Good morning gentlemen. Just really quickly following up on the first same question that I asked on the last call with regards to sequestration, obviously your comments were pretty detailed with regards to your one credit, but I think there is other different name that’s in the SUNS’ portfolio, how should we be thinking about that as well?

And then is there any corollary kind of fill over that we should be thinking about for the rest of the portfolio if the sequestration becomes a bigger issue?

Michael S. Gross

No. I think in the SUNS portfolio issue, no it’s predominantly secured assets and the majority of which are first lean assets of $1 risk in the capital structure. So to the extent that we’re going to face any headwinds, I think we’re well positioned across the portfolio. We do have certain assets in SUNS such as AmeriQual that makes ready-to-eat meals for the military. That has been a rather stable performer, so are leveraged. I highlight that because it’s contrasted with engineering specialty products, not every government service business has created equivalence.

It’s really going to be I think going forward, one is going to have to really pick their spots, whether it’s cyber security or steady need such as ready-to-eat meals. So I think that historically everybody felt that defense services was a sector that was extremely favorable, broadly speaking and as you know, we hit on a fair business sector in our sister portfolio with Solar Capital.

So I think that engineering specialty does provide some critical services, but I do think there is going to be some delay there given what’s going on in Washington right now as well as the fact that as we mentioned we need to sit down with a sponsor and management and try to recapitalize the balance sheet. But I think there is no broad themes other than you should expect us to be highly selective as we look at government services going forward, given the current environment.

Bruce J. Spohler

Okay, great.
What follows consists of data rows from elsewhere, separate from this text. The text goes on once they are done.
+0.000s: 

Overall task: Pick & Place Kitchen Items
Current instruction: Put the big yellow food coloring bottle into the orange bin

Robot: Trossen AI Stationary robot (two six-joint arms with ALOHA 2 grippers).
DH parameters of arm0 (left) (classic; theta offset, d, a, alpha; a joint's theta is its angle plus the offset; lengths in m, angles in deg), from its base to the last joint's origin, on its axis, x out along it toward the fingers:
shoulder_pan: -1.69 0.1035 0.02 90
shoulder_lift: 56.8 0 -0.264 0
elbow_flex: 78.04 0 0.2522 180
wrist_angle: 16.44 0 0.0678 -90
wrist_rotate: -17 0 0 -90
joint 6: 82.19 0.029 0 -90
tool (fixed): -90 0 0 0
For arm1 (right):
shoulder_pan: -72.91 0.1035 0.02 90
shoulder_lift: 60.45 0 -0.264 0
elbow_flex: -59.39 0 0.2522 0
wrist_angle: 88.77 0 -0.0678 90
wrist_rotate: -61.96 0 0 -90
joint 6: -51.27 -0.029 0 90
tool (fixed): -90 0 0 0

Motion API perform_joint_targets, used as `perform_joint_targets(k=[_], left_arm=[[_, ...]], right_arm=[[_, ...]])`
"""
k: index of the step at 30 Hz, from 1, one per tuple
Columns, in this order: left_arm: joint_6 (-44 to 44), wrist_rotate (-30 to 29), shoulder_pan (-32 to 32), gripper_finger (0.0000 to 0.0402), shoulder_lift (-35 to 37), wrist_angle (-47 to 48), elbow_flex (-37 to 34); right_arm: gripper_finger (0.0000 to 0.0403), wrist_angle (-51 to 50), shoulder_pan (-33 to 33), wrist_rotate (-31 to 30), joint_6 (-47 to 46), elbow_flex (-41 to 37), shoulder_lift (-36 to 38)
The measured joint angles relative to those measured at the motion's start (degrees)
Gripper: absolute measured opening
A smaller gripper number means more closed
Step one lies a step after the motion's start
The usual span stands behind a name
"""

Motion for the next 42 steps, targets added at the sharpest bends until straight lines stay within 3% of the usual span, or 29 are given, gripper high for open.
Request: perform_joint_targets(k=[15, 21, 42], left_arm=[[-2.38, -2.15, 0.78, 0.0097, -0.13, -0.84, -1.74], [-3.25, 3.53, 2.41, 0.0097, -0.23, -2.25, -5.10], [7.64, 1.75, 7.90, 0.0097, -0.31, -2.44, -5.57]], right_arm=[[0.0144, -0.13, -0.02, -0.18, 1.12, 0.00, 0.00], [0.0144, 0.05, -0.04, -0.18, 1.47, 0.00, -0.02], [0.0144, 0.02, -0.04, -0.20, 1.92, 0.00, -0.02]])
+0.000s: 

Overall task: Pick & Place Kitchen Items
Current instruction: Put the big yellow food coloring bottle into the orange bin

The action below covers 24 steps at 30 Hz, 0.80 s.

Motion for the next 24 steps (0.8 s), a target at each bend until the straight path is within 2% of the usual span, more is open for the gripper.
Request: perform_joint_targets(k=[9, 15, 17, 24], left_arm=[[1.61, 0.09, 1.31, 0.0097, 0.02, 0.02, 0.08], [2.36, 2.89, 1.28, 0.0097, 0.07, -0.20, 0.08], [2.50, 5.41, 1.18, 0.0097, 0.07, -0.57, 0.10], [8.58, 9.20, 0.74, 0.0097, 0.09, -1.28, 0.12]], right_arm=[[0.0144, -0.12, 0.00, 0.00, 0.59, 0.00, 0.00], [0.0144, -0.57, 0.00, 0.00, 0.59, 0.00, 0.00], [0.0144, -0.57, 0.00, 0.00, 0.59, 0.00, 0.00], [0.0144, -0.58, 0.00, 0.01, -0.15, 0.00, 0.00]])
And then in terms of the assets that were ported over from Solar to SUNS, can you remind me about one of the criticisms of sharing assets between institutions is that there is a difference at least in terms of the inner creditor agreement or ownership of different classes. Correct if I am wrong? Solar and SUNS is the same class, correct?

Bruce J. Spohler

Yeah, just to be clear, yes. You are right on. What we were trying to highlight was really the way the platform has been able to leverage the knowledge that we have with issuers as they migrate into other asset classes of the issuer. What I mean by that and fleet price for example as I touched on, historically they had junior capital outstanding, the business outperformed, and then went to the bank market. So we were able to at Solar Senior leverage the Solar Capital’s history and knowledge of that issuer to go in and underwrite bank deals. Solar Capital did not participate. They were exited out of their prior investment, because it’s not appropriate, first lean is really just over Solar Senior.

To your corollary question, there are occasions where we will invest in the exact same security in both funds at the same time, and that would tend to be something like a second lean as you see in a issuing where we are able to leverage our historical knowledge of that business and invest a little bit in both platforms in the exact same security.

John W. Stilmar – JMP Securities LLC

Got it, very helpful. Thank you.

Operator

(Operator Instructions) Your next question comes from the line of Vernon Plack with BB&T Capital Markets. Please proceed.

Vernon C. Plack – BB&T Capital Markets

My questions have been answered. Thanks very much.

Michael S. Gross

Thanks Vernon.

Operator

At this time, there are no additional audio questions. I will now turn the call back over to Mr. Michael Gross for closing remarks.

Michael S. Gross

Thank you for all your time and attention this morning. We look forward talking to you at the end of Q1 in early May. Thank you.

Operator

Ladies and gentlemen that concludes today’s conference. Thank you for your participation. You may now disconnect. Have a great day.